Ben Thompson: Most commentary gets HomePod wrong

Apple’s smart speaker, arriving Friday, may be the best answer yet to the question “why Apple Music?”

From Apple’s Middle Age, mailed (several times) Monday to Thompson’s Stratechery subscribers:

Most commentary has assumed that:

  • Customer wants HomePod
  • Therefore, customer subscribe to Apple Music
  • Apple profits

[T]his doesn’t make sense because Apple Music isn’t profitable!

Instead, I think the order goes like this:

  • Customer owns an iPhone
  • Customer subscribes to Apple Music because it is installed by default on their iPhone
  • As an Apple Music subscriber, customer only has one choice in smart speakers: HomePod (and to make the decision to spend more money palatable, Apple pushes sound quality), from which Apple makes a profit

Strategically speaking, the point of services is to differentiate hardware. To that end, HomePod is not exclusive to Apple devices to prop up Apple Music; rather, Apple Music is exclusive to HomePod to sell speakers.

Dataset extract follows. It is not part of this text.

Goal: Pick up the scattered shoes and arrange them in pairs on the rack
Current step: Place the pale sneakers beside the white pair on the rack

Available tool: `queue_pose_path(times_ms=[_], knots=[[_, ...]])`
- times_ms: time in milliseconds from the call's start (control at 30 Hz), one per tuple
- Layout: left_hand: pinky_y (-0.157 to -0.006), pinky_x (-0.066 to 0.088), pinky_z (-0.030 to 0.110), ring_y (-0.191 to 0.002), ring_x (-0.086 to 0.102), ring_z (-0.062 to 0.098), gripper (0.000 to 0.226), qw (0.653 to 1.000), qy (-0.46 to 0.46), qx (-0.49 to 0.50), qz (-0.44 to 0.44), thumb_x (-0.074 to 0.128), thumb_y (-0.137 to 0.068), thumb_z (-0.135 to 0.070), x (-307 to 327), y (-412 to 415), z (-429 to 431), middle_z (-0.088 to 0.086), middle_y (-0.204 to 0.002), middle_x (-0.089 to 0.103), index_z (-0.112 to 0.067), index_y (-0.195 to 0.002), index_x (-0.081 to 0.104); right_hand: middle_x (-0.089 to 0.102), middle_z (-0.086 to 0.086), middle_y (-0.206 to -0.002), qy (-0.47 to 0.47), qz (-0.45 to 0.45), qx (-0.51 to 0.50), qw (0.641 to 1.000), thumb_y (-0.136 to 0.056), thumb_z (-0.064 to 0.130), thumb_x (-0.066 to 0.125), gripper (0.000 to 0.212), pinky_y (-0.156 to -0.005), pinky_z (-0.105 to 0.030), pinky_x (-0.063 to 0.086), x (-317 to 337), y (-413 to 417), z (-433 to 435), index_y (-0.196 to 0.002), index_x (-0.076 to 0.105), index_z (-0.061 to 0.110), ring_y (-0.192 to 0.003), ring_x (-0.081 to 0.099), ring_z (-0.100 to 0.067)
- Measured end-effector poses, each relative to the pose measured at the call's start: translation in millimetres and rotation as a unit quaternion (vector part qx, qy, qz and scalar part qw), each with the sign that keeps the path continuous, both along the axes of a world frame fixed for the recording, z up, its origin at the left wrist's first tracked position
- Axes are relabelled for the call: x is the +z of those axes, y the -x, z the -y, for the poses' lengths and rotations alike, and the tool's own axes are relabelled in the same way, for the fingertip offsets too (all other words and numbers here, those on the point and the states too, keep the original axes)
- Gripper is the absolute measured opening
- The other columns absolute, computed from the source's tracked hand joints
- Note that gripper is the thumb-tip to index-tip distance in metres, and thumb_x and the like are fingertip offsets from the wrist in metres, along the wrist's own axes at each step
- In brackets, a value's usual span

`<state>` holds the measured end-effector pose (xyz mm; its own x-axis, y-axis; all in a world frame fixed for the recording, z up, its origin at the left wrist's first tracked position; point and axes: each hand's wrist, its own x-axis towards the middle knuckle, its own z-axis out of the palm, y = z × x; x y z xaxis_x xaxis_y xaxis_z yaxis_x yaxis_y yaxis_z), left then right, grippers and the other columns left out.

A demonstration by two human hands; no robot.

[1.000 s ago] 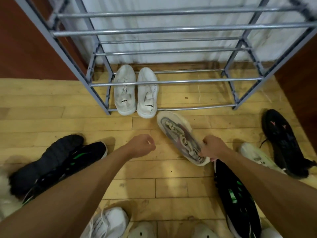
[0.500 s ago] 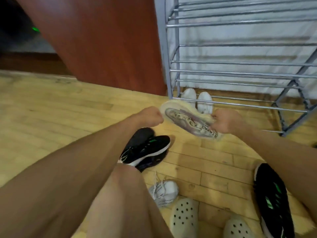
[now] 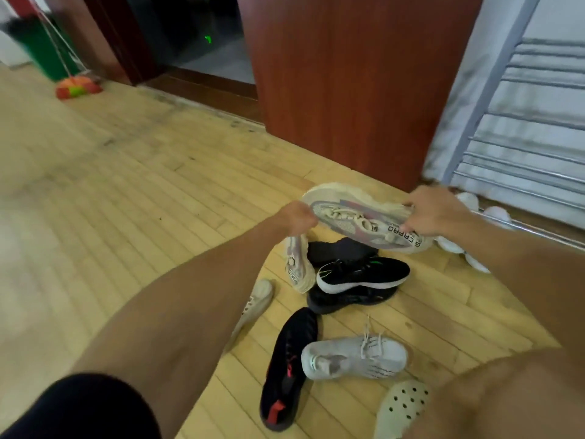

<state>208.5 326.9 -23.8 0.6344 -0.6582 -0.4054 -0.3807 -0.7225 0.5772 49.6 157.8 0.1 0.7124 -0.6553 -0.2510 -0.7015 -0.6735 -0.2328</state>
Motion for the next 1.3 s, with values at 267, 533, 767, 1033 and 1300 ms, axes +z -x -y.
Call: queue_pose_path(times_ms=[267, 533, 767, 1033, 1300], knots=[[-0.067, 0.037, 0.03, -0.079, 0.05, 0.022, 0.013, 0.975, -0.053, 0.175, -0.126, 0.044, -0.09, -0.014, -137, -26, -57, 0.009, -0.089, 0.052, -0.007, -0.092, 0.054, 0.064, -0.008, -0.082, -0.151, 0.003, -0.081, 0.985, -0.078, 0.028, 0.076, 0.027, -0.048, -0.025, 0.036, -95, -30, -32, -0.086, 0.066, 0.004, -0.069, 0.058, -0.021], [-0.068, 0.041, 0.034, -0.09, 0.052, 0.026, 0.021, 0.918, -0.035, 0.329, -0.219, 0.037, -0.093, -0.02, -232, -43, -28, 0.011, -0.097, 0.054, -0.008, -0.099, 0.054, 0.07, -0.015, -0.102, -0.288, 0.036, -0.159, 0.944, -0.086, 0.032, 0.067, 0.036, -0.083, -0.044, 0.059, -190, -51, -15, -0.106, 0.066, 0.002, -0.091, 0.068, -0.03], [-0.067, 0.051, 0.039, -0.084, 0.061, 0.026, 0.042, 0.788, 0.054, 0.509, -0.342, 0.039, -0.098, -0.022, -290, -41, 1, 0.012, -0.119, 0.056, -0.012, -0.138, 0.043, 0.069, -0.017, -0.102, -0.305, 0.032, -0.196, 0.932, -0.089, 0.035, 0.062, 0.042, -0.074, -0.042, 0.059, -245, -43, 8, -0.105, 0.063, -0.003, -0.087, 0.068, -0.031], [-0.047, 0.057, 0.028, -0.074, 0.059, 0.02, 0.017, 0.722, 0.138, 0.53, -0.422, 0.064, -0.088, -0.019, -287, -42, -3, 0.009, -0.093, 0.056, -0.007, -0.097, 0.056, 0.066, -0.022, -0.11, -0.468, 0.01, -0.269, 0.842, -0.082, 0.019, 0.074, 0.039, -0.072, -0.049, 0.061, -254, -33, 16, -0.111, 0.062, -0.003, -0.094, 0.069, -0.039], [-0.069, 0.06, 0.039, -0.083, 0.06, 0.028, 0.024, 0.782, 0.143, 0.449, -0.409, 0.068, -0.082, 0.0, -201, -41, 5, 0.013, -0.097, 0.057, 0.0, -0.102, 0.054, 0.073, -0.017, -0.103, -0.304, 0.017, -0.193, 0.933, -0.084, 0.024, 0.072, 0.034, -0.069, -0.039, 0.063, -185, -19, 25, -0.109, 0.067, 0.001, -0.077, 0.074, -0.031]])
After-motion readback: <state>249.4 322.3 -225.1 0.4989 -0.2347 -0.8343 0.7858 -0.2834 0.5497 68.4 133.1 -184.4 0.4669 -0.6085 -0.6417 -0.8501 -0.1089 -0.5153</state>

My take: I’m still struggling with “why HomePod?” I’ll find out soon enough, I suppose. Mine is scheduled for Friday delivery.


  1. John Kirk said:
    I think Thompson has it right (as usual).

    11) Apple’s secret sauce is their software.
    12) But they monetize through their hardware.
    13) They can do this because they sell an integrated product.
    14) Paying for the hardware is like paying for a ticket to Disneyland. It gives you all-you-can-use access to Apple’s ecosystem (Apple World).

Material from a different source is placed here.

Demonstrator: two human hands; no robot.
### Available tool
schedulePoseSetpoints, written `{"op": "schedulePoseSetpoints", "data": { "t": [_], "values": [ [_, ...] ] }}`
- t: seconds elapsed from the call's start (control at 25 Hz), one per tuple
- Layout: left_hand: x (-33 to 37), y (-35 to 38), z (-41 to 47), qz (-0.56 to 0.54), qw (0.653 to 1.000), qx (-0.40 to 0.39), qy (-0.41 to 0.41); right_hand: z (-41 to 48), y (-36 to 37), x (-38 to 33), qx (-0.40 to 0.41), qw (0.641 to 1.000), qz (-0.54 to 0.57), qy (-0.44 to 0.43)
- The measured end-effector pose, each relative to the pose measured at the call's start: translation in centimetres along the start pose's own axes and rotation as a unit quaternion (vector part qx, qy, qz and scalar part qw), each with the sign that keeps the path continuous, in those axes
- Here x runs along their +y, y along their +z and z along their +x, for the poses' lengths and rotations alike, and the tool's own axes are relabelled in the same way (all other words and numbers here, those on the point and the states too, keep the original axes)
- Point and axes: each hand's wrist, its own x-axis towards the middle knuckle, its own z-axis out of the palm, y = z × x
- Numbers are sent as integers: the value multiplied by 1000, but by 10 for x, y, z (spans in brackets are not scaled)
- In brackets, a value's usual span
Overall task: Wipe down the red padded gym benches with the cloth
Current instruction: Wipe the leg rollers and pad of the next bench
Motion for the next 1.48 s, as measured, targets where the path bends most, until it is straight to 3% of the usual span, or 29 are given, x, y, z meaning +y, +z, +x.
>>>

    21) People get confused about what Apple is selling. They’re selling tickets (hardware) so their customers can access Apple World (software).
    22) Apple also charges for many other things — like AirPods, Apple Watches, and various services. But no matter how profitable these other items are, they are NOT what Apple is selling! Apple is selling iPhones, and don’t you forget it!

    31) For example, Disney World makes TONS of money selling food, souvenirs and renting hotel space. But that is not their business. Their business is selling Disney World. Everything else is designed to sell Disney World.
    32) If Disney forgets who they are and they try to become a hotel chain, they will be losing their strategic focus. Similarly, if Apple forgets who they are and they try to sell services, they will lose their strategic focus. Disney is not a hotel chain. Apple is not Netflix. The money Disney makes from hotels is great, but they’re not in the hotel business. Disney hotels serve Disney World, not the other way round. The money Apple makes from services is great, but they’re not in they’re services business. Services serve the iPhone, not the other way round.
    33) Never take your eyes off the prize. Everything Apple does is designed to sell iPhones.
    34) HomePods are no different. If they enhance the ecosystem and make it more likely that you will buy Apple products — or refuse to switch away from Apple products — then they are doing their job.

    41) This is one of the reasons why the comparisons between Alexa and the HomePod are so off-base. Alexa serves an entirely different purpose for Amazon than the HomePod serves for Apple. Alexa serves the Amazon retail stores. HomePod serves the iPhone (or the Apple ecosystem).

    February 6, 2018
  2. Gianfranco Pedron said:
    I don’t care for smart speakers nor for Apple Music. I have all the music I want in my lossless ripped CD collection (I’m no audiophile but most MP3 sources just hurt my ears).

    I will, however, pay Apple’s asking price if the the sound quality is anywhere near what we’ve been promised. I have separate sound systems for our pool, home theatre and garage each fed by an AirPort. I don’t have anything in our main living area simply because I don’t want the hassle of finding a place to hide the receiver/amplifier, speakers and the wires.

    I’ve priced out basic systems using good quality, entry level components from reputable manufacturers, looking for sales and open box deals and I can’t beat the price of the HomePod, without even considering the hassle and the cost of a clean installation.

    But that’s just me. The HomePod might not be the best speaker system around, it might not be the smartest of smart speakers, it might not be the best at anything for all I care. If it does a bunch of things well enough for my needs, I’m sold.

    February 6, 2018
    • David Emery said:
      How would you want/expect the HomePod to control your CD collection? (I have a large CD collection of relatively specialized stuff, and no interest in Apple Music.)

      February 7, 2018
  3. Ken Cheng said:
    Can’t decide whether I should put it in the dining room or living room.

    February 6, 2018
      • Ken Cheng said:
        Haha, thanks Roger! I think I’ll put the first HomePod in the dining room, and next year’s iteration in the living room. Then Siri1 can talk to Siri2.

        As an aside, whenever I see your name, I keep thinking, I wonder if there used to be an umlaut over the “u”? Cause that’s the way I would pronounce it.